INSTRUCTIONS TO FOLLOW:
Among the records below, find the line that has "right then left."; from there, give the lines again exactly, and stop after the line that has "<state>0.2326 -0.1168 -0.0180".

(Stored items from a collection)
____
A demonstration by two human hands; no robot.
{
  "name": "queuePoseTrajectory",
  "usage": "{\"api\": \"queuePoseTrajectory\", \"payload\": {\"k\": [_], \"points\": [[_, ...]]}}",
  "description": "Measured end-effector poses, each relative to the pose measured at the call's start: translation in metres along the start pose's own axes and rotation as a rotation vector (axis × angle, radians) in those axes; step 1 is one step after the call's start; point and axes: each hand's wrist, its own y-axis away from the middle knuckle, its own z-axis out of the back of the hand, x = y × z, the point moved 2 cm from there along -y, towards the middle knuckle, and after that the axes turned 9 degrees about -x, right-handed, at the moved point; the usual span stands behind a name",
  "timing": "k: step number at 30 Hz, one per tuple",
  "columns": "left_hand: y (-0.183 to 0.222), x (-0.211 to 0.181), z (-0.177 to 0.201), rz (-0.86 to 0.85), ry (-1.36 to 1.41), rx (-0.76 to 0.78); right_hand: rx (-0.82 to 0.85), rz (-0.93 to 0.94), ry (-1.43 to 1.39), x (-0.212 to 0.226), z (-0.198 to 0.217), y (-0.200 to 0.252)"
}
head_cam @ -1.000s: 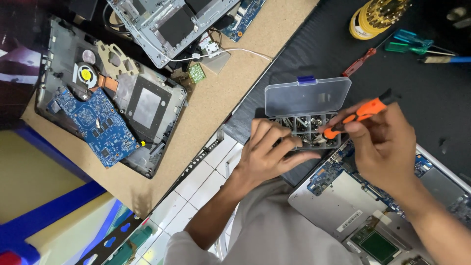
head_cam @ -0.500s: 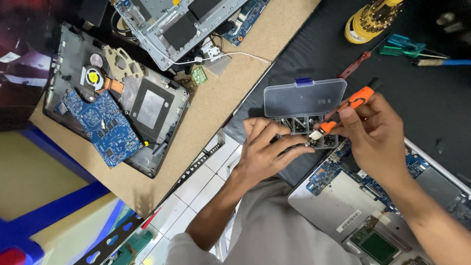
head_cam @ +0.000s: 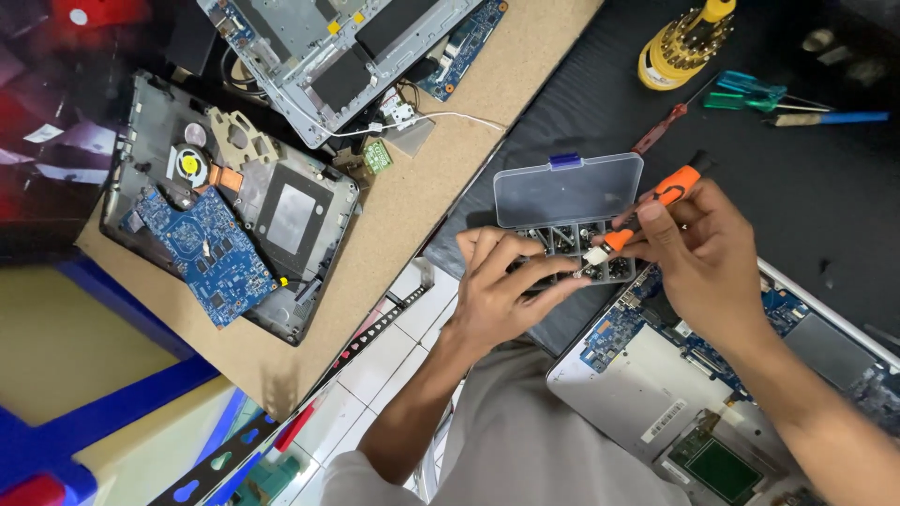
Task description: Assembling a laptop by installing the motherboard and fastening it with screws using a manual screwdriver.
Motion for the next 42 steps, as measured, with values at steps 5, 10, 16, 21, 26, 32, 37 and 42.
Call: {"api": "queuePoseTrajectory", "payload": {"k": [5,10,16,21,26,32,37,42], "points": [[0.0003,-0.0008,0.0004,0.008,0.057,-0.006,-0.005,-0.004,-0.013,0.0000,0.0005,0.0006],[0.0017,-0.0009,-0.0015,0.024,0.079,-0.015,-0.032,-0.008,-0.041,0.0024,0.0021,0.0015],[-0.0011,-0.0030,-0.0011,-0.001,0.029,-0.021,-0.033,-0.011,-0.038,0.0004,0.0037,0.0016],[-0.0009,-0.0054,0.0009,-0.006,-0.005,-0.015,-0.025,-0.013,-0.031,-0.0010,0.0035,0.0026],[-0.0020,-0.0067,0.0024,-0.005,0.066,-0.006,-0.028,0.010,0.031,0.0003,0.0043,0.0032],[0.0022,-0.0034,0.0010,-0.008,0.072,-0.006,-0.028,0.020,-0.004,0.0000,0.0028,0.0028],[0.0037,-0.0023,0.0000,-0.022,0.101,-0.022,-0.028,0.033,-0.033,-0.0026,0.0020,0.0008],[0.0020,-0.0034,-0.0001,-0.042,0.057,-0.036,-0.025,0.016,-0.020,-0.0015,0.0014,0.0004]]}}
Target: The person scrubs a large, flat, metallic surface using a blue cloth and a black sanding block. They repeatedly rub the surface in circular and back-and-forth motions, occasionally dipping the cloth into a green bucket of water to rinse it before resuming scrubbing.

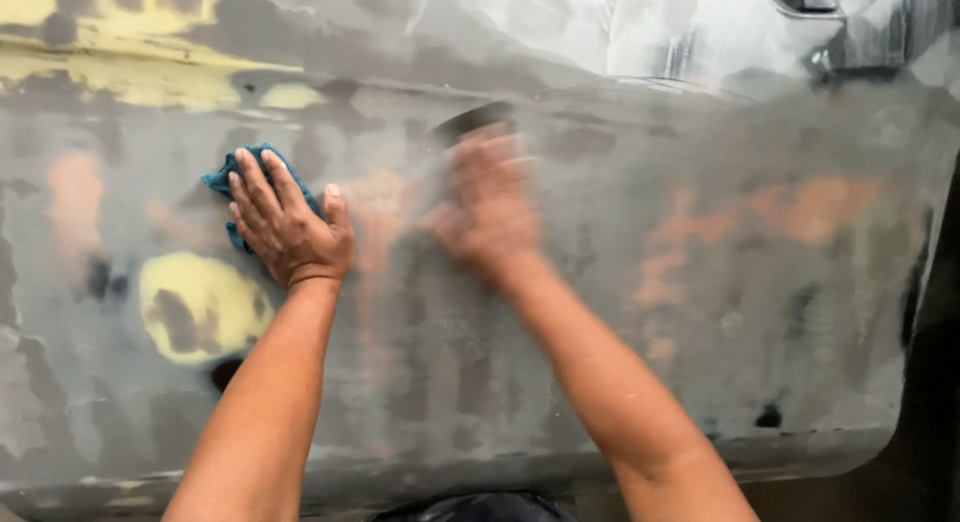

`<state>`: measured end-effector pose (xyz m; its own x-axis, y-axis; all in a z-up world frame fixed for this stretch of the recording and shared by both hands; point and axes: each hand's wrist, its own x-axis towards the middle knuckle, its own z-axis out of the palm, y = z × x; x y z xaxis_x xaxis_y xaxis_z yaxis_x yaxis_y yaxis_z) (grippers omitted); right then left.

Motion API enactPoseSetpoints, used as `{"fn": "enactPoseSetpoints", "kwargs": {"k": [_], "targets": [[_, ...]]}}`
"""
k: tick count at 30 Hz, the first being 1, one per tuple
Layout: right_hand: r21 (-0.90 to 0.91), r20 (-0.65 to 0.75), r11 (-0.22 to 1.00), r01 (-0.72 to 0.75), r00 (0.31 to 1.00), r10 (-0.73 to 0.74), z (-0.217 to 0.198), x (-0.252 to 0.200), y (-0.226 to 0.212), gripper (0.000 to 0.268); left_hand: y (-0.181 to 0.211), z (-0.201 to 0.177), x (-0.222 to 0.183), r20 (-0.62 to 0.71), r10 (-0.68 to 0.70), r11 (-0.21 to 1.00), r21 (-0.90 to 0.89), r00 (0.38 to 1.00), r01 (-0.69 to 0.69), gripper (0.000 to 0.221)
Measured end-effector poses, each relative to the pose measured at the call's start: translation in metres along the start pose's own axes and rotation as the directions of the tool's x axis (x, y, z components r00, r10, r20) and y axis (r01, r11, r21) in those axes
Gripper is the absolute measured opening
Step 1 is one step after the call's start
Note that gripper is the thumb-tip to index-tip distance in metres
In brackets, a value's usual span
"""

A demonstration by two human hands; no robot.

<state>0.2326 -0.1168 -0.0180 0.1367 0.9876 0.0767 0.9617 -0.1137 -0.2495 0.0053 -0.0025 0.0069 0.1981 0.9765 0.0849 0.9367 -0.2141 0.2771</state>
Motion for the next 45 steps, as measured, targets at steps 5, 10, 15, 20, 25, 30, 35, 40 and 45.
{"fn": "enactPoseSetpoints", "kwargs": {"k": [5,10,15,20,25,30,35,40,45], "targets": [[-0.074,0.210,0.994,0.083,0.975,-0.066,-0.042,-0.008,0.028,0.080,-0.006,0.006,-0.001,-0.016,0.014,1.000,0.021,1.000,-0.014,0.082],[-0.104,-0.122,0.781,-0.615,0.788,0.604,-0.054,-0.033,0.132,0.075,0.001,-0.001,0.004,-0.023,0.002,1.000,0.012,1.000,-0.001,0.082],[0.001,0.001,0.990,-0.142,0.990,0.142,-0.005,-0.006,0.015,0.083,-0.003,0.002,0.001,-0.028,0.011,1.000,0.001,1.000,-0.011,0.081],[0.044,0.212,0.985,0.167,0.962,-0.173,-0.047,0.007,0.007,0.085,-0.002,0.002,0.002,-0.019,0.004,1.000,0.019,1.000,-0.004,0.079],[0.054,-0.135,0.859,-0.508,0.849,0.511,-0.042,0.004,0.097,0.078,-0.001,-0.001,0.001,-0.016,0.002,1.000,0.006,1.000,-0.002,0.079],[0.087,0.389,0.989,0.116,0.911,-0.141,-0.047,0.018,-0.031,0.095,-0.001,0.000,0.004,-0.002,-0.009,1.000,0.016,1.000,0.009,0.080],[-0.158,0.303,0.974,0.164,0.947,-0.110,-0.045,0.019,0.028,0.086,-0.004,0.002,0.001,0.004,-0.004,1.000,0.021,1.000,0.004,0.080],[-0.011,-0.077,0.938,-0.346,0.936,0.345,-0.054,0.021,0.032,0.094,-0.001,0.002,-0.001,0.004,-0.005,1.000,0.017,1.000,0.005,0.079],[0.092,0.499,0.972,0.215,0.835,-0.232,-0.062,0.010,-0.033,0.100,-0.003,0.002,0.001,0.000,-0.003,1.000,0.010,1.000,0.003,0.080]]}}
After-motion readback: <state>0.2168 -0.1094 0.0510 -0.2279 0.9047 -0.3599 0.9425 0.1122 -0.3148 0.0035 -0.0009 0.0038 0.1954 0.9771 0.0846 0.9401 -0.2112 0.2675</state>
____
RESULT OF THE TASK:
`<state>`: measured end-effector pose (xyz m; its own x-axis, y-axis; all in a z-up world frame fixed for this stretch of the recording and shared by both hands; point and axes: each hand's wrist, its own x-axis towards the middle knuckle, its own z-axis out of the palm, y = z × x; x y z xaxis_x xaxis_y xaxis_z yaxis_x yaxis_y yaxis_z) (grippers omitted); right then left.

Motion API enactPoseSetpoints, used as `{"fn": "enactPoseSetpoints", "kwargs": {"k": [_], "targets": [[_, ...]]}}`
"""
k: tick count at 30 Hz, the first being 1, one per tuple
Layout: right_hand: r21 (-0.90 to 0.91), r20 (-0.65 to 0.75), r11 (-0.22 to 1.00), r01 (-0.72 to 0.75), r00 (0.31 to 1.00), r10 (-0.73 to 0.74), z (-0.217 to 0.198), x (-0.252 to 0.200), y (-0.226 to 0.212), gripper (0.000 to 0.268); left_hand: y (-0.181 to 0.211), z (-0.201 to 0.177), x (-0.222 to 0.183), r20 (-0.62 to 0.71), r10 (-0.68 to 0.70), r11 (-0.21 to 1.00), r21 (-0.90 to 0.89), r00 (0.38 to 1.00), r01 (-0.69 to 0.69), gripper (0.000 to 0.221)
Measured end-effector poses, each relative to the pose measured at the call's start: translation in metres along the start pose's own axes and rotation as the directions of the tool's x axis (x, y, z components r00, r10, r20) and y axis (r01, r11, r21) in those axes
Gripper is the absolute measured opening
Step 1 is one step after the call's start
Note that gripper is the thumb-tip to index-tip distance in metres
In brackets, a value's usual span
"""

A demonstration by two human hands; no robot.

<state>0.2326 -0.1168 -0.0180 0.1367 0.9876 0.0767 0.9617 -0.1137 -0.2495 0.0053 -0.0025 0.0069 0.1981 0.9765 0.0849 0.9367 -0.2141 0.2771</state>

No additional output will be produced.